Clary était plus morte que vive. — Susannah, que la colère de Moore n’avait pu faire trembler, attachait maintenant sur Tyrrel un regard inquiet et craintif.

Celui-ci reprit, sans rien perdre de son flegme :

— Docteur, pour plusieurs raisons… D’abord, cette femme est ma fille.

Susannah éprouva un imperceptible choc et devint plus pâle, mais elle ne manifesta point de surprise. — Moore, au contraire, recula étonné.

— Ah ! ah ! miss Suky, poursuivit Tyrrel en la couvrant de ce regard long, perçant et lourd dont la belle fille avait parlé tant de fois à Brian de Lancester ; — ne me reconnaissez-vous pas ?

— Je vous reconnais, monsieur, prononça tout bas Susannah, — et pourtant…

— Pourtant ne signifie rien, miss Suky, avec un savant homme comme M. le docteur… Vous m’avez vu pendre, n’est-ce pas ? Qui sait ? peut-être me verrez-vous pendre encore… Docteur, ajouta Tyrrel en se tournant vers Moore, dont la colère avait pris le change à cette révélation, mais qui regardait toujours les deux jeunes filles avec une hésitation de mauvais augure ; — quand je dis : elle est ma fille… vous m’entendez bien ?… Au temps où j’avais nom Ismaïl Spencer, on l’appelait Susannah Spencer, voilà tout… et ce n’est pas précisément pour cela que je me suis mis entre vous deux…

— Pourquoi donc ? demanda Moore.

— C’est la moins bonne de mes raisons. L’autre, la voici : M. le marquis de Rio-Santo m’a ordonné de veiller sur elle.
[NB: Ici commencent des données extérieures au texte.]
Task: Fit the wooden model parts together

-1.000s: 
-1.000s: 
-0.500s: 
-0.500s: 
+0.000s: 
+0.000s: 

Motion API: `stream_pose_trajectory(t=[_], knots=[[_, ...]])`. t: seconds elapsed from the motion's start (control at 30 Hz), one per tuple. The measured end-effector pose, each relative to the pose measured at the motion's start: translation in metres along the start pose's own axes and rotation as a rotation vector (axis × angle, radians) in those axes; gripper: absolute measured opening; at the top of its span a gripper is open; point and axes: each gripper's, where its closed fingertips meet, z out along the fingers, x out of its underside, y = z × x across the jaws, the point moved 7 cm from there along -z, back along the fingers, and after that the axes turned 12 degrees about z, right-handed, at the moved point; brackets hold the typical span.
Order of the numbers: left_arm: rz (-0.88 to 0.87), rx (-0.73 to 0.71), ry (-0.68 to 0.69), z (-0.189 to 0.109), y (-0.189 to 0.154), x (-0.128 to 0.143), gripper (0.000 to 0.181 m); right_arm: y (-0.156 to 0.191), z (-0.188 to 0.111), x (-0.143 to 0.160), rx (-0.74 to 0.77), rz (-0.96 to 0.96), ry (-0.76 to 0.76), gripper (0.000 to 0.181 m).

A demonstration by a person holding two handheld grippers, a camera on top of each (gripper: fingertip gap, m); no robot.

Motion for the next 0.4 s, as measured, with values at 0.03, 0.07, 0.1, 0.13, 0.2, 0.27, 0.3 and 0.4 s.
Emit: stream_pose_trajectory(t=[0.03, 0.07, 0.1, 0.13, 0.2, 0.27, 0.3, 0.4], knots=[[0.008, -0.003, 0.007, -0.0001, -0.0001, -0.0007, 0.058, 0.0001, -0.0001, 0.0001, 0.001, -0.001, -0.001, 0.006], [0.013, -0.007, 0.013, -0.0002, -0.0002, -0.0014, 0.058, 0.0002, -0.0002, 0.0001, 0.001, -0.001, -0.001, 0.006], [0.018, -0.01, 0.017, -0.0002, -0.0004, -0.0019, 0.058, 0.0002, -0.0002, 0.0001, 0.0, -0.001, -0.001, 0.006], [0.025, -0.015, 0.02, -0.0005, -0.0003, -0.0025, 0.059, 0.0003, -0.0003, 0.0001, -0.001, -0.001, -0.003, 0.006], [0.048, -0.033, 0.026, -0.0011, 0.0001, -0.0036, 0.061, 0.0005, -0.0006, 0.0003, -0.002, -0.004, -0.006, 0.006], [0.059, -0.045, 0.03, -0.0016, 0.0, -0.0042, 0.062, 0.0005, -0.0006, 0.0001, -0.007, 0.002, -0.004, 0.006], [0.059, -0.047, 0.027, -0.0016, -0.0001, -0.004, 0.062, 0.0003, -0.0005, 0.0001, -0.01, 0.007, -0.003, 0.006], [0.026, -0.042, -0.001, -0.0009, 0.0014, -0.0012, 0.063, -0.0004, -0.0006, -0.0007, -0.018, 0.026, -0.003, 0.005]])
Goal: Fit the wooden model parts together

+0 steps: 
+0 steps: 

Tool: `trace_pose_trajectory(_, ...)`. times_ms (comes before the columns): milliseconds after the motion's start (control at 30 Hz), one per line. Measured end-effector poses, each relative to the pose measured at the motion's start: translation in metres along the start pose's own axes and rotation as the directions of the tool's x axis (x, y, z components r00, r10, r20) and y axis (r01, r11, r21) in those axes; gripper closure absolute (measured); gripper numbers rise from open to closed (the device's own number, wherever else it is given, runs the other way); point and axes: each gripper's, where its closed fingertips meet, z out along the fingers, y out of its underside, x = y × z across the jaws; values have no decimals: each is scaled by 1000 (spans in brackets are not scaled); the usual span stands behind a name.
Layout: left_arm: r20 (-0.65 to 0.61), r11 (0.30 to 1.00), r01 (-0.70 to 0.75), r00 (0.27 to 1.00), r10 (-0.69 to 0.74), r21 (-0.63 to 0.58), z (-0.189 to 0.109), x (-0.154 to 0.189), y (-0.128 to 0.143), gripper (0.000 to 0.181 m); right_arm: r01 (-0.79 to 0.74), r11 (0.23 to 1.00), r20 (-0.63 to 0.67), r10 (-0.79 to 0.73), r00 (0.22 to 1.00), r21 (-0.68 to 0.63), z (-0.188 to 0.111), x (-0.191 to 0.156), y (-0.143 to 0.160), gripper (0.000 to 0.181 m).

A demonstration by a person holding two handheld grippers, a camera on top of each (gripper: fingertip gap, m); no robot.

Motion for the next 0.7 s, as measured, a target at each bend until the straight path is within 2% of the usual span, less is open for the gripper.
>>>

— Ah !… fit le docteur qui baissa la tête.

— Formellement ordonné ! acheva Tyrrel.

— Et cependant, continua Moore, elle sait… sa vie pourrait être ma condamnation !

Tyrrel s’inclina gravement.

— Qui se chargera de la réduire au silence ?… reprit le docteur. Est-ce vous, Ismaïl ?

Tyrrel jeta un oblique et furtif regard sur Susannah, qui s’était affaissée sur le lit et baissait les yeux.

— Eh bien ! oui, répondit-il en prenant tout-à-coup la bonhomie de son rôle de sir Edmund ; — je me charge de cela, docteur.

  1. À Londres, comme on sait, les numéros se suivent.